Is there a simple solution to parse a CSV file in JavaScript, in order to access the data? I looked up hundreds of posts on forums but I could not get it to work.
Thank you very much (excuse me, I am quite new in JS).
Tom.
this answer is canonical in that it addresses anyone's problem that might be described by the question. Only the first of these answers is meant for the OP, although, regarding the last comment, the edit section I added at the bottom is also specifically for the OP.
if you are doing this for a small, local app, you probably can do one of these two things:
launch the browser with CORS disabled:
Chrome.exe --disable-web-security
in the source there is also instructions for firefox
src
run a micro server for your files:
If you’ve got Python installed (most Mac and Linux users do), you can start a quick local web server for testing. Using the command prompt, navigate to the directory that has your HTML files and run the following command:
python -m SimpleHTTPServer
Your files should now be accessible from http://localhost:8000/ and may have a good chance of working when file:/// does not.
src
A better solution, if you run into CORS issues with the python server, might be local-web-server from node: https://www.npmjs.com/package/local-web-server
the typical user looking for an answer to this question is probably using node:
'use strict';
var fs = require('fs');
var readFilePromise = function(file) {
return new Promise(function(ok, notOk) {
fs.readFile(file, function(err, data) {
if (err) {
notOk(err)
} else {
ok(data)
}
})
})
}
readFilePromise('/etc/passwd').then(function(data) {
// do something with the data...
})
src
edit: setting it up for a simple application:
Make the server a serivce in rc.d or wherever. Follow a guide like this: https://blog.terminal.com/using-daemon-to-daemonize-your-programs/
Don't make the server a local service that is active! Instead, make a script to launch your app, and only from that script start the daemon. In your init script for the service, write a check to look for your app's PID or something every few minutes and autoshutdown when the app is no longer running.
Here is a code sample code for basic parsing of CSV you could try.
First step: Read the file.
We can read the file content using the FileReader class method readAsText, because the content in a CSV file is just some text .
Read more about FileReader here: https://developer.mozilla.org/en-US/docs/Web/API/FileReader
This code should be in an 'async' function.
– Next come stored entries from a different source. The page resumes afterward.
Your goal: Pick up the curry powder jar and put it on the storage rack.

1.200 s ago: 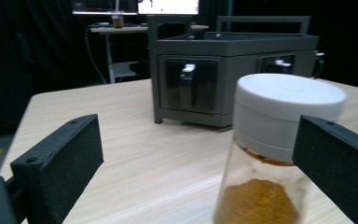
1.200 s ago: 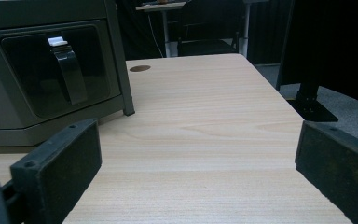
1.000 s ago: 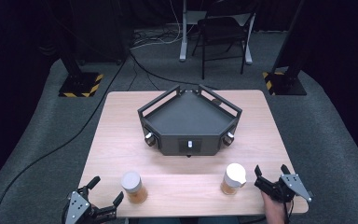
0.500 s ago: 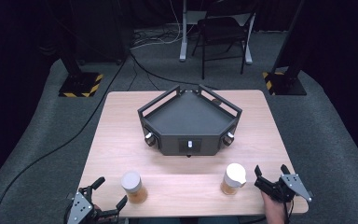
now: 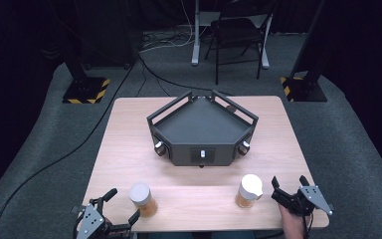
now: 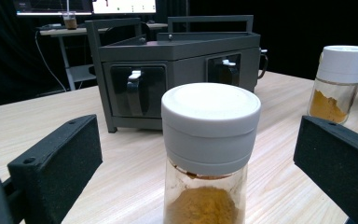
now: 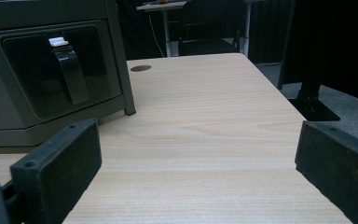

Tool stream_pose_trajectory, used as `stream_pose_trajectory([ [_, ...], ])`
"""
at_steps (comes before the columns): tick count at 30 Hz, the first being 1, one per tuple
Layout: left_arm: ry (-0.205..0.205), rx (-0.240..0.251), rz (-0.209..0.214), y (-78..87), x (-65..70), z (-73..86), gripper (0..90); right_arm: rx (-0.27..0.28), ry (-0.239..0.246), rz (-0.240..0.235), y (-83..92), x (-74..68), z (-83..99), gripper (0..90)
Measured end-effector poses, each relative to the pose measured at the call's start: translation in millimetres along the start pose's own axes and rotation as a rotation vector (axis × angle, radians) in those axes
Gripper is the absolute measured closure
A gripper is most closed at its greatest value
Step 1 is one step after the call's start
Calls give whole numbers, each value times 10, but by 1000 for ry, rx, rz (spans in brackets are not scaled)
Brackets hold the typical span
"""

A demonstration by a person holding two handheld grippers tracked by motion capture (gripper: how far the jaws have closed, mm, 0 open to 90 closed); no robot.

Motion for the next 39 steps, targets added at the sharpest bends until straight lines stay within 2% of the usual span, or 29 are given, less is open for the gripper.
stream_pose_trajectory([
  [2, 12, -5, 3, -24, 1, -11, 4, -1, 6, 3, -1, -5, -1, 0],
  [8, 14, -3, 2, -69, 7, -31, 4, -2, 4, 1, -2, -4, -2, 0],
  [21, 5, -12, 9, -211, 52, -64, 6, -3, 3, 3, -3, -4, -3, 0],
  [24, 15, -12, 14, -232, 57, -65, 6, -1, 2, 2, -2, -3, -1, 0],
  [26, 36, -10, 26, -246, 56, -74, 15, -1, 2, 3, -1, -4, -1, 0],
  [28, 37, -13, 31, -261, 59, -82, 29, 0, 2, 3, -1, -5, 0, 0],
  [35, 29, -45, 42, -340, 82, -95, 34, 0, 0, 2, 0, -3, 0, 0],
  [39, 23, -56, 22, -364, 93, -93, 59, 0, 0, 2, -1, -2, 0, 0],
])
Point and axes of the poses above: each handheld gripper's, and its own axes: y roughly backward along the jaws, z roughly out of its underside, x roughly to its right, the point moved 9 cm from there along -y, roughly forward along the jaws, and after that the axes turned 8 degrees about -x, right-handed, at the moved point
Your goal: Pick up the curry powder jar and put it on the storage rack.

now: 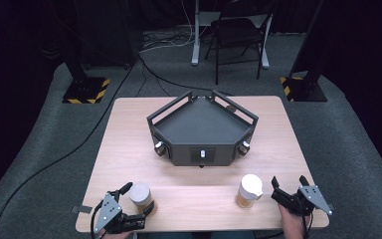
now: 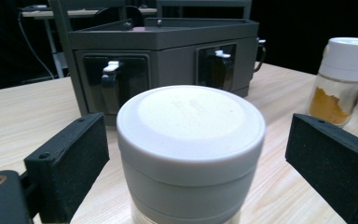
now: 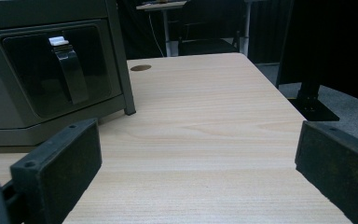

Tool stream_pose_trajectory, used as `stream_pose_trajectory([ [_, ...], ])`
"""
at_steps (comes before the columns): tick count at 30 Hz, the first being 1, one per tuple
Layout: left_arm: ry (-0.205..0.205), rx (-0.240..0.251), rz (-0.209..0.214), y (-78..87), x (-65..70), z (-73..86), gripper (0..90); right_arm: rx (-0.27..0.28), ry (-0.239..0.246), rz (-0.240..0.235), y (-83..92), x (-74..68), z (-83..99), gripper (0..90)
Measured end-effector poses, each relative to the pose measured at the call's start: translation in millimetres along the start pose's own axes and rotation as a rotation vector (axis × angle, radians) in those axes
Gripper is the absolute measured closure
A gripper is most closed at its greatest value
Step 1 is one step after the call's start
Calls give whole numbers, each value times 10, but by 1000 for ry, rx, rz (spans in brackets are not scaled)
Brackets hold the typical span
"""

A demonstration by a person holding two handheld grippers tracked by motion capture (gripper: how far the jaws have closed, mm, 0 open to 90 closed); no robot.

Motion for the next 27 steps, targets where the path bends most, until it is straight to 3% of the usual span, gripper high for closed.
stream_pose_trajectory([
  [5, -13, -14, -24, -9, -6, 4, 167, 3, -2, -3, 1, 3, 3, 0],
  [8, -48, -31, -43, -25, 26, 2, 318, 4, -4, -2, 3, 4, 4, 0],
  [20, -32, -34, -53, -14, 44, -5, 331, 3, -5, -4, 1, 10, 2, 0],
  [27, -53, -26, -43, -10, 111, -76, 331, 2, -5, -6, 1, 11, 1, 0],
])
Point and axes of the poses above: each handheld gripper's, and its own axes: y roughly backward along the jaws, z roughly out of its underside, x roughly to its right, the point moved 9 cm from there along -y, roughly forward along the jaws, and after that the axes turned 8 degrees about -x, right-handed, at the moved point
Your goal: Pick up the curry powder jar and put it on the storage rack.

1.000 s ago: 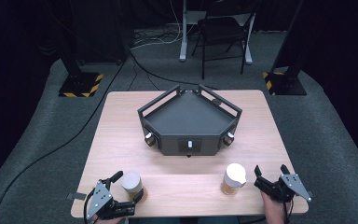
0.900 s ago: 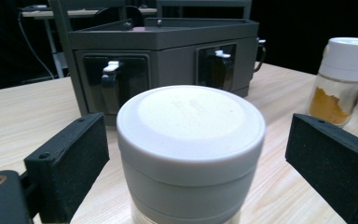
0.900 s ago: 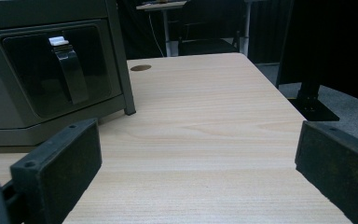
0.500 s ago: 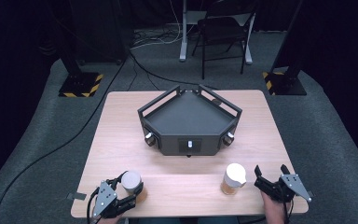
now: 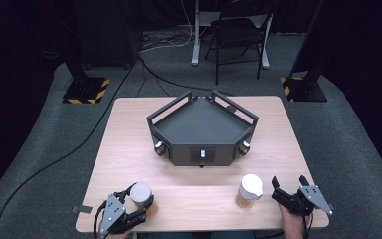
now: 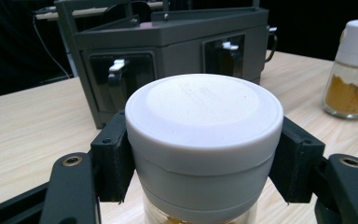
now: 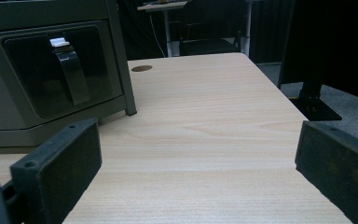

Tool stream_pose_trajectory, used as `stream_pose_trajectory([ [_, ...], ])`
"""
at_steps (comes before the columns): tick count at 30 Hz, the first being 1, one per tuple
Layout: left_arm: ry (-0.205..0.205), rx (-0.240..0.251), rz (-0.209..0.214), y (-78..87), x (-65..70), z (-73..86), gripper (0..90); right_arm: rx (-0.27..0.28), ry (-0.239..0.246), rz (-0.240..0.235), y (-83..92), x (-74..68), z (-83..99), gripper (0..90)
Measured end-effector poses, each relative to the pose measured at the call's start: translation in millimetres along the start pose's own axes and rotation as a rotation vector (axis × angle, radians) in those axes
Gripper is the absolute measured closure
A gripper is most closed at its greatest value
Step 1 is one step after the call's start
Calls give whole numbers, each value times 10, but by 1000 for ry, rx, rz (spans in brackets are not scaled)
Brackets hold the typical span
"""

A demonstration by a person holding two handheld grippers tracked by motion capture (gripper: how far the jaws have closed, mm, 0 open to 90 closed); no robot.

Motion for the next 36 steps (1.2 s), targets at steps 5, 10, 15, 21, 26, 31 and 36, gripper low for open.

Because we have used 'await' to wait for the promise to resolve or reject.
Here the file variable is the File Object you have from the file input HTML element.
const fileContent = await(() => {
const promise = new Promise((resolve,reject) => {
const fileReader = new FileReader();
fileReader.onloadend = ()=>{
try {
const content = fileReader.result;
resolve(content);
} catch (error) {
reject(error);
}
};
fileReader.readAsText(file);
});
return promise;
})();
Second step: Transforming the file.
Here I transformed the file content into an array. A 2D array containing the CSV data.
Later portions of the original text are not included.